— What to produce —
The result should hold only the lines from the one with "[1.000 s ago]" through the final line of the data below, transcribed exactly, pictures left out.

— Supplied information —
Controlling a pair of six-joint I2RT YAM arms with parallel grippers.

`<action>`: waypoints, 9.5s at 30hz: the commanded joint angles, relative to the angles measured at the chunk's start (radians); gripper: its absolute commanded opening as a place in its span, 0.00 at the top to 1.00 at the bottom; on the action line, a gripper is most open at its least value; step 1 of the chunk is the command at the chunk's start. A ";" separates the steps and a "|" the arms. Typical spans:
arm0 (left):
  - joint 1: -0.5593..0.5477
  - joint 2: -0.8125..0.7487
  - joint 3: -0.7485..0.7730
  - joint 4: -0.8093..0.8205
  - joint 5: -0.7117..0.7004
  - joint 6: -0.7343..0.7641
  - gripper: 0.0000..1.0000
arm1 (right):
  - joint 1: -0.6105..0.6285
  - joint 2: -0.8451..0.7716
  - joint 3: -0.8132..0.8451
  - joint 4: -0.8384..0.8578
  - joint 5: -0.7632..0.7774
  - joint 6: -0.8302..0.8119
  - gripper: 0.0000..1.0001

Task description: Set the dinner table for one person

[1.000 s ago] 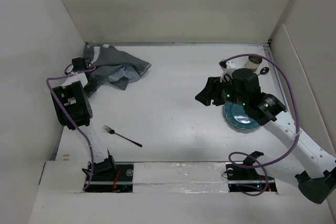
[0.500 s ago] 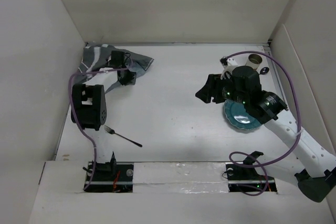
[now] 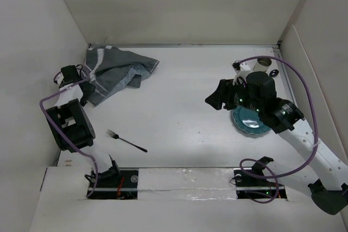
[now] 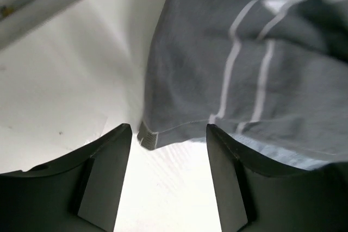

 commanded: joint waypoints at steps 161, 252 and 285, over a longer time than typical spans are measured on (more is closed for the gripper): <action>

— Output of the task —
[1.000 s ago] 
[0.500 s ago] 
[now] 
[now] 

 commanded: joint waypoints at steps 161, 252 and 285, over a longer time than typical spans are measured on (more is closed for the gripper): <action>

This output completes the exercise.